_Work order_
For this exercise, retype the lines from the one that holds "Could you please locate the black USB" through the one that holds "light blue plate: [313, 97] does not move" in the records below, both included, exactly and without pictures.

[Data extracted from a collection]
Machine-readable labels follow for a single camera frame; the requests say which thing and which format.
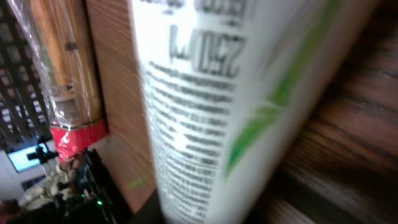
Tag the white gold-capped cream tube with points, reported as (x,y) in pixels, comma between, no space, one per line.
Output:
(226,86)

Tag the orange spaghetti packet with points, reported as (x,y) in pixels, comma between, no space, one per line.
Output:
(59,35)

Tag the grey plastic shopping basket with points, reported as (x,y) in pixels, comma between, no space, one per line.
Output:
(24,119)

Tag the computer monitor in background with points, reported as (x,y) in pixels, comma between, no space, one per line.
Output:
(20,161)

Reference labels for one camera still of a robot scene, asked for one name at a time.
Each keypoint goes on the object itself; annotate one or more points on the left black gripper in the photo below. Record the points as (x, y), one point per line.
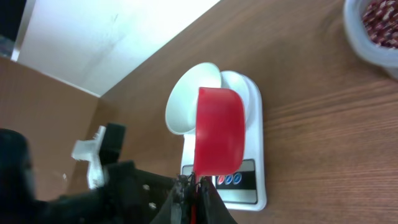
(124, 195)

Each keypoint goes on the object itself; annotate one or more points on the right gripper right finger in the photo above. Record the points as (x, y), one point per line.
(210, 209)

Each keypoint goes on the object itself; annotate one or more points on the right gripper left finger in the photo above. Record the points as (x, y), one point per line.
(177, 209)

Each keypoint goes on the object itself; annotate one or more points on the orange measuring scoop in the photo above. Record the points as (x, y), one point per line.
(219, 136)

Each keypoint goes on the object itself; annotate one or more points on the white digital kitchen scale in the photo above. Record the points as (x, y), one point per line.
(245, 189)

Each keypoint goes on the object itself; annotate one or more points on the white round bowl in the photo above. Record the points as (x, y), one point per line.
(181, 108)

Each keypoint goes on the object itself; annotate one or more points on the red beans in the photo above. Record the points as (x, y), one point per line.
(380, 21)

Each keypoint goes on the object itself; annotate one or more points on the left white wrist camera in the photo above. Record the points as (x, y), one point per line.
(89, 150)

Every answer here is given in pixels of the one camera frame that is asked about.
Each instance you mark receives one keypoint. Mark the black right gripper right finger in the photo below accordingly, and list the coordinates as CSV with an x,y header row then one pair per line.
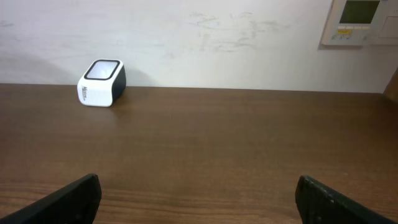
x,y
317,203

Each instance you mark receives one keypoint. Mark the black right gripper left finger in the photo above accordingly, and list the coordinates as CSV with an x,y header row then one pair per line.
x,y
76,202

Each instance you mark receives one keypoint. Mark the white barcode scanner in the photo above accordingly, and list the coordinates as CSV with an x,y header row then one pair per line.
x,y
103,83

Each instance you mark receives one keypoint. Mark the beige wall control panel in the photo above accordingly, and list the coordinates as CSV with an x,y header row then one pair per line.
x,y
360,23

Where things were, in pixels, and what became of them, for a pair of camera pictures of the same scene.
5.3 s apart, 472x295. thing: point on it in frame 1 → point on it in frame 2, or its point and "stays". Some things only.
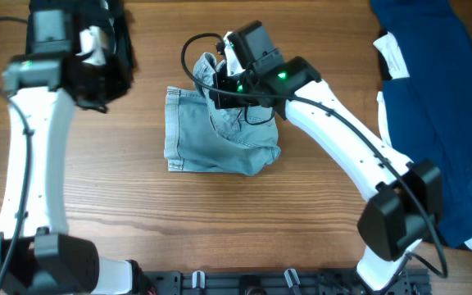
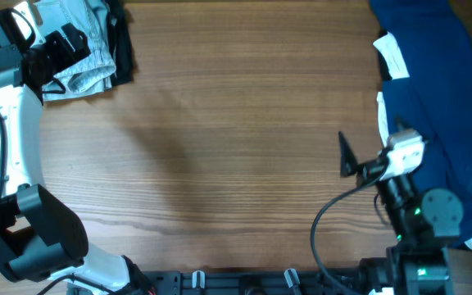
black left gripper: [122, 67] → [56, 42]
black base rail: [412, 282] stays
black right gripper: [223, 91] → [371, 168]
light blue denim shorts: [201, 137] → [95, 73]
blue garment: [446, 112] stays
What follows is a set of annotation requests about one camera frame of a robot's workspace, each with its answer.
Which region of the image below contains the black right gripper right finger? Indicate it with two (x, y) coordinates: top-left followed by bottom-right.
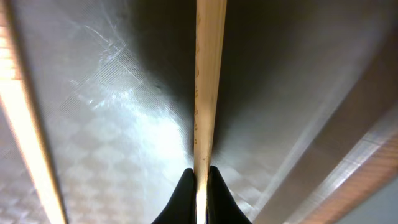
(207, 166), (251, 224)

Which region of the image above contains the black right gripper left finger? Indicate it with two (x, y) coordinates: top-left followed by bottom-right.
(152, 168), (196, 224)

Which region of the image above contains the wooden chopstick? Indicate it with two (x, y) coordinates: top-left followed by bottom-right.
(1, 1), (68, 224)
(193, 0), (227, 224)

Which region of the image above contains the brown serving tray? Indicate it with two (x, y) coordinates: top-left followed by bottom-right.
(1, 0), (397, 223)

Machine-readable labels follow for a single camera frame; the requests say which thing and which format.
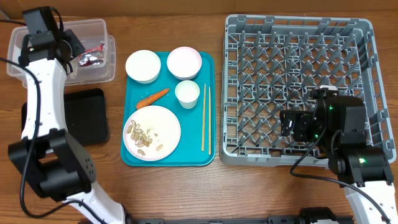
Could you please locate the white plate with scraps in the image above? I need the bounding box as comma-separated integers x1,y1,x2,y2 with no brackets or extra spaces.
==
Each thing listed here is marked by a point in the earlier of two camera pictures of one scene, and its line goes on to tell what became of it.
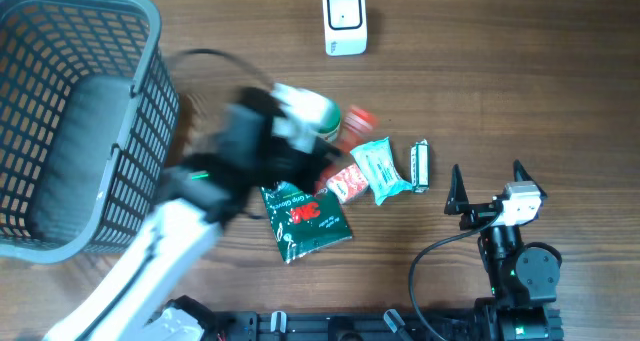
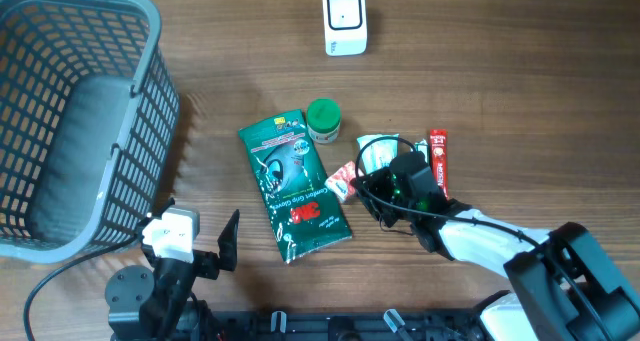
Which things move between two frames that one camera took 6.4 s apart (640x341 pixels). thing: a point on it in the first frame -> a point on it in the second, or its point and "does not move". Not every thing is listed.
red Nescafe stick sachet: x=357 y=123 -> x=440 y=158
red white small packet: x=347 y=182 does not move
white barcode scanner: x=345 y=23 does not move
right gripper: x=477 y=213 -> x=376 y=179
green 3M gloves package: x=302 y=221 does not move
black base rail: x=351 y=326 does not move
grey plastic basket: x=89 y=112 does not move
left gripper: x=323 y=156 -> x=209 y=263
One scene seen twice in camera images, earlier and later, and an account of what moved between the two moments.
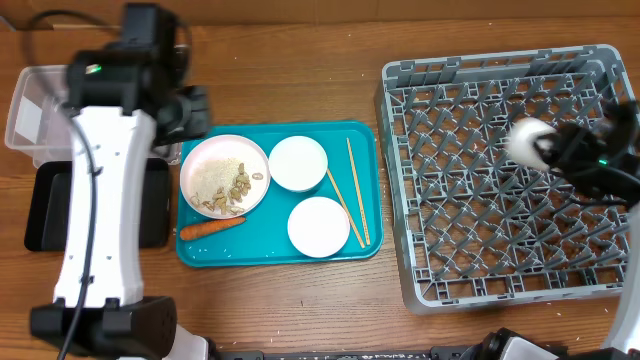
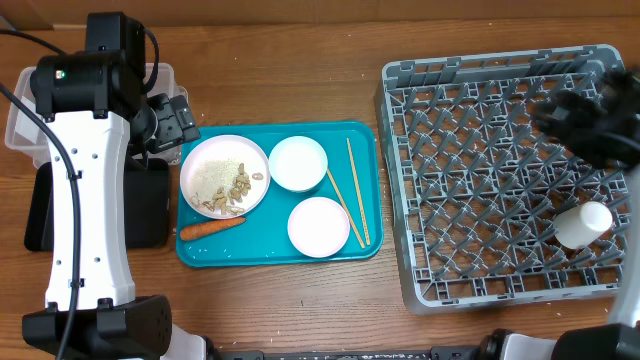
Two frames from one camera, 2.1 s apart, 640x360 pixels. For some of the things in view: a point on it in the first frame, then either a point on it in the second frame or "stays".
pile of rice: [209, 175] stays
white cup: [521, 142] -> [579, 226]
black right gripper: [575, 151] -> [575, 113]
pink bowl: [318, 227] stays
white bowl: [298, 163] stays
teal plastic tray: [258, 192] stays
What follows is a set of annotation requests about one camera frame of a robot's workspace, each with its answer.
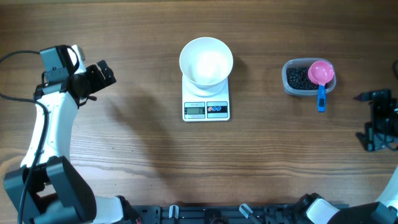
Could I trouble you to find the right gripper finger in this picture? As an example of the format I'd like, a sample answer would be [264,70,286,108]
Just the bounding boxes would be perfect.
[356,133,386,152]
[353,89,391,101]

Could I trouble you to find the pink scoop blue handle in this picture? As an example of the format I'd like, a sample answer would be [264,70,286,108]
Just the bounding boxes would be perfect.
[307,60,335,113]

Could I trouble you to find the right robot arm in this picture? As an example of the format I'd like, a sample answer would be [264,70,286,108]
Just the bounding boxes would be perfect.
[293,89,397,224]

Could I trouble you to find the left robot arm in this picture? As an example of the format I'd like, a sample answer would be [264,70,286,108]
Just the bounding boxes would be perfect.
==
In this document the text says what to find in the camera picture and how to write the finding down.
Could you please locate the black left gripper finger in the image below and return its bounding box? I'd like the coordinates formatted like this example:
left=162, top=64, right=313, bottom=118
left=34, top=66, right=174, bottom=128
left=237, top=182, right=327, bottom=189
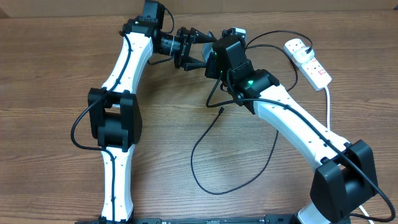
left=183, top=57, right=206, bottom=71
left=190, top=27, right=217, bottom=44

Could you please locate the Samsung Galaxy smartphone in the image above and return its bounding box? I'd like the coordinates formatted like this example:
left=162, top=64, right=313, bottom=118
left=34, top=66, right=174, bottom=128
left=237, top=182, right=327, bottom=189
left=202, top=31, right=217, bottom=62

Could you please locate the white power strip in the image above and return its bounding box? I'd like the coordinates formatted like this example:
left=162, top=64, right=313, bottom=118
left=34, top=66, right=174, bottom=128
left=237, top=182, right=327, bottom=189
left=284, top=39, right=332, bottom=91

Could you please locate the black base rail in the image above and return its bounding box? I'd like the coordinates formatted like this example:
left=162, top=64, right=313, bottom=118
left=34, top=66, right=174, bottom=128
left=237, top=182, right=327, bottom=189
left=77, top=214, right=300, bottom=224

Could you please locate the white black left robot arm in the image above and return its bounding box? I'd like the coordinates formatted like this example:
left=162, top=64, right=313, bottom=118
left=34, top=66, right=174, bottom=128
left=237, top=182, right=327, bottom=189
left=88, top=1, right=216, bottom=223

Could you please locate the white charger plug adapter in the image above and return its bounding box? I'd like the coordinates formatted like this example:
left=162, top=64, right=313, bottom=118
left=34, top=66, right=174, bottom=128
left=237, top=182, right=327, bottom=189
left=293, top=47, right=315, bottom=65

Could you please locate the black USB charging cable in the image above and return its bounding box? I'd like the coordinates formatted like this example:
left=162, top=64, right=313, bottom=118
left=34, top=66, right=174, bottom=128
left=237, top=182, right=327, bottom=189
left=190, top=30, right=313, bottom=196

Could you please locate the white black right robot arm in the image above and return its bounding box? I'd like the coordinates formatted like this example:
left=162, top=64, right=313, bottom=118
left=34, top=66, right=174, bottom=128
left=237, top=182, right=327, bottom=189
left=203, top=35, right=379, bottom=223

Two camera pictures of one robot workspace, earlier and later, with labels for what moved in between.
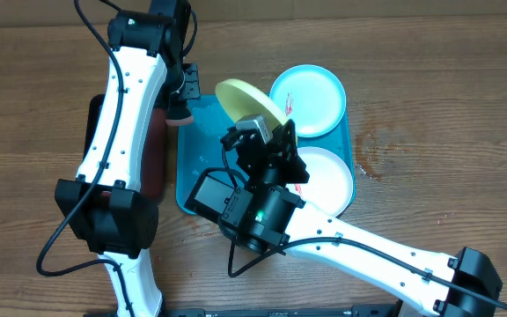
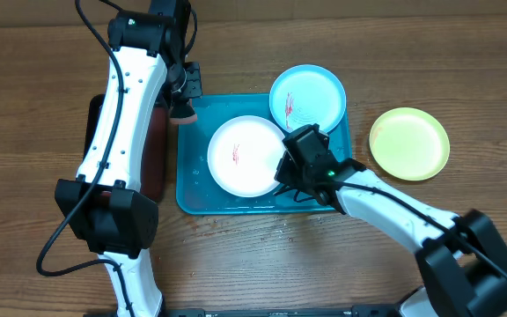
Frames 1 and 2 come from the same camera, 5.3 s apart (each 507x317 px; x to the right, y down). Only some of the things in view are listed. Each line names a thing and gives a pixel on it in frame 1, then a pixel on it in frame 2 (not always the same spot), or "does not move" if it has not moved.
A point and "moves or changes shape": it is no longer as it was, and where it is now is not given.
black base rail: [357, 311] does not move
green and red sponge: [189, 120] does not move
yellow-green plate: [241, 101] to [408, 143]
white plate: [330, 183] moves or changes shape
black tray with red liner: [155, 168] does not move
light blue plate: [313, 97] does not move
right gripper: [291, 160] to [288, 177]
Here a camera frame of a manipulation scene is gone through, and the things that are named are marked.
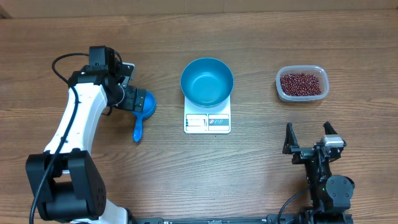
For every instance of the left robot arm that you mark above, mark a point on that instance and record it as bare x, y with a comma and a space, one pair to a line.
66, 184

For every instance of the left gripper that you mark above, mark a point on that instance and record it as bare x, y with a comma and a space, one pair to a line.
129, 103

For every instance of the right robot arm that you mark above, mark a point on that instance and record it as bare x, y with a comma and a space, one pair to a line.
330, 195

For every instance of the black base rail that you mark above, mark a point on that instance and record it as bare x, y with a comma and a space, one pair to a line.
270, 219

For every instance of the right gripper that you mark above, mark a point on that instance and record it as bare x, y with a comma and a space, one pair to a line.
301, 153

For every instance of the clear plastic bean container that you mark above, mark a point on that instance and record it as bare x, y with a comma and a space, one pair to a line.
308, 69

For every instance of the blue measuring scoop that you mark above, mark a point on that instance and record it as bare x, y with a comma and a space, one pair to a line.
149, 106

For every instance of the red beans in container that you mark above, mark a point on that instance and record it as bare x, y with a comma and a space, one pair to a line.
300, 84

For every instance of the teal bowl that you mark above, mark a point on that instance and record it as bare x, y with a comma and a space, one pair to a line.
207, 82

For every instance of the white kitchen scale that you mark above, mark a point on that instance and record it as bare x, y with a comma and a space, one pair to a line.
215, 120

_Answer to this task_
Could you please locate the black USB charging cable in the image above and return its bounding box? I'd like the coordinates formatted like this example:
left=162, top=64, right=313, bottom=118
left=34, top=66, right=174, bottom=128
left=237, top=182, right=327, bottom=189
left=190, top=30, right=313, bottom=196

Could you please locate the white black right robot arm in the image above and return its bounding box? I'd like the coordinates formatted like this example:
left=162, top=64, right=313, bottom=118
left=34, top=66, right=174, bottom=128
left=237, top=182, right=327, bottom=189
left=203, top=35, right=379, bottom=223

Two camera pictures of one robot workspace, earlier and later, with labels for what moved in between.
Frames 1 and 2 come from the same camera, 5.3 s apart (each 507x317 px; x to the right, y down). Only some of the things in view are listed. Each line names a thing and gives a pixel on it in frame 1, then a pixel on it in frame 2 (not always the same spot), or "does not move" if it has not moved.
A point and "moves or changes shape": it is no longer as it was, and where it is now is not given.
black base rail: [357, 311] does not move
green and red sponge: [189, 120] does not move
yellow-green plate: [241, 101] to [408, 143]
white plate: [330, 183] moves or changes shape
black tray with red liner: [155, 168] does not move
light blue plate: [313, 97] does not move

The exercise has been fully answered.